My wife and I continued on our Southern California Spring Break by driving over to Palm Springs for the week. We both needed a break and this vacation was intended to focus on relaxation, avoiding the work laptop emails, and of course maintaining my Boston Marathon training. My back was giving me "fits" up through Wednesday and my ribs were hurting at night which was disrupting the sleep I desperately needed. Early in the week, the workouts were routine; swim on Monday, recovery (with stomach issues) on Tuesday, and a "modest" tempo run on Wednesday. As prescribed by my coach, I stuck to the core/strength training getting in solid workouts each day on top of the running. I even added a second workout on tempo day adding another mile swim for the week.
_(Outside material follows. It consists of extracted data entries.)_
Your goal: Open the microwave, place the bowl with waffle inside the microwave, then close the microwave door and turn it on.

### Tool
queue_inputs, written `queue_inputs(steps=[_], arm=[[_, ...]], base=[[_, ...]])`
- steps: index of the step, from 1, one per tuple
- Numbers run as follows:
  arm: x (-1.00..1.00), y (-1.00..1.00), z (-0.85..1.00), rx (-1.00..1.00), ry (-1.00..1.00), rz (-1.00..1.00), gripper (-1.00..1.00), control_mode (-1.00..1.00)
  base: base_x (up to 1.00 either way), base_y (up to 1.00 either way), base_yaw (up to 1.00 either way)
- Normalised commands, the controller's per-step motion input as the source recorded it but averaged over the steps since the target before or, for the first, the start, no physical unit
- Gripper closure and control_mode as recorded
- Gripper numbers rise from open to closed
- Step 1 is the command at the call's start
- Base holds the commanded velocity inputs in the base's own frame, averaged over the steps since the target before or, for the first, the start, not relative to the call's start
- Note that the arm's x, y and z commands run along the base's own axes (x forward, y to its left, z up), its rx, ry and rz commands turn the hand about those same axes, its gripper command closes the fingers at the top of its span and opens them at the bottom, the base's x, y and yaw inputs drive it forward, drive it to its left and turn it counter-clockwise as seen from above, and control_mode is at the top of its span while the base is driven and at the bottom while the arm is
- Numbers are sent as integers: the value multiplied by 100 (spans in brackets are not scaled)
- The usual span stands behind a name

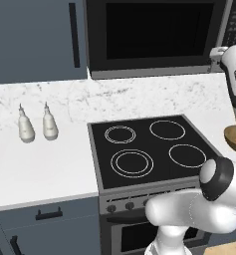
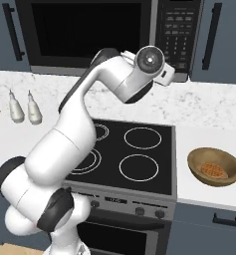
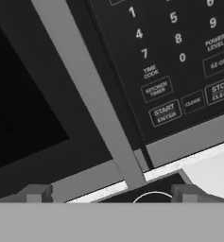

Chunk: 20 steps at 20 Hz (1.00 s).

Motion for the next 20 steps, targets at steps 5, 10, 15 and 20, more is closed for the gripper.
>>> queue_inputs(steps=[5, 10, 15, 20], arm=[[30, 0, 2, 0, 0, 0, -100, -100], [47, -5, 0, 4, 0, 0, -100, -100], [49, -22, 0, 5, 0, 0, -100, -100], [38, -25, 0, 3, -2, 0, -100, -100]], base=[[0, 0, 0], [0, 0, 0], [0, 0, 0], [0, 0, 0]])
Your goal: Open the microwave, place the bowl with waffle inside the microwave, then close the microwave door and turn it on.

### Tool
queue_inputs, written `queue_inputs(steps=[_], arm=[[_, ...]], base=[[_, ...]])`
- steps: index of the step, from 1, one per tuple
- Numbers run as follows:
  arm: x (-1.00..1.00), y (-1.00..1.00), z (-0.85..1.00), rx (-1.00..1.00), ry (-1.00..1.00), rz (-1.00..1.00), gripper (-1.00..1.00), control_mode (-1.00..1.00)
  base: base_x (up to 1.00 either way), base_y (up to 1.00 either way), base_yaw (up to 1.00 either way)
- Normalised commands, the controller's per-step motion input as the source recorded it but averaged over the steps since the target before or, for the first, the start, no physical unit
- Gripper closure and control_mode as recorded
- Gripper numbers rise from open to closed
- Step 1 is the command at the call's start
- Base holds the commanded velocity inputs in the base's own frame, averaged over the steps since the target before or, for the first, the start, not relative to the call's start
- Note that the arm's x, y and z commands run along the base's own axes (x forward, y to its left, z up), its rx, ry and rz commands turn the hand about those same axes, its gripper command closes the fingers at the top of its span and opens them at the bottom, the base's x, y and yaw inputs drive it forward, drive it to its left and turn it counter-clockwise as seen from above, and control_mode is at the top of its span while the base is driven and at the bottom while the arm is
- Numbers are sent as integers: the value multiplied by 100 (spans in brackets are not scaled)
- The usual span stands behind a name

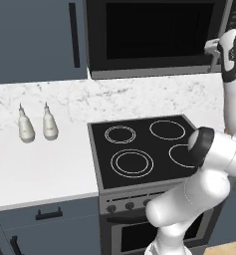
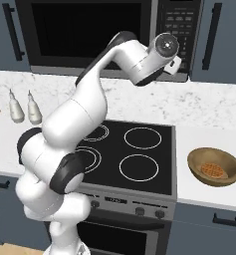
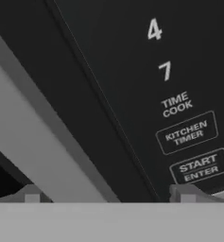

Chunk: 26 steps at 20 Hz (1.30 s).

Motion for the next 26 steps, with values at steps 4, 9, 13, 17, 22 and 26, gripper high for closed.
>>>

With ribs hurting, my sleep on Wednesday night was not the best yet I woke up feeling full of energy on Thursday. I was hoping for something light on the training calendar, but today's recovery day was seventy five minutes. Not for the timid. For nearly a week, I've felt either exhausted or battered. As I started out on my eight plus mile run, I felt invincible. It was nothing special. Slow pace (8:34 minutes per mile) but my energy was insane, and my heart rate and lungs felt like I was walking. At several times during the run, I even broke out my "air drums" as I ran to my iTunes. I couldn't help but think of the irony in that seven months ago, I wasn't running yet and when I started back up, my heart felt like it was going to burst out my chest like the alien in "Alien" at a 9:20 pace. I showed up a bit battered and tired in Palm Springs, but leaving having taking the desert by storm.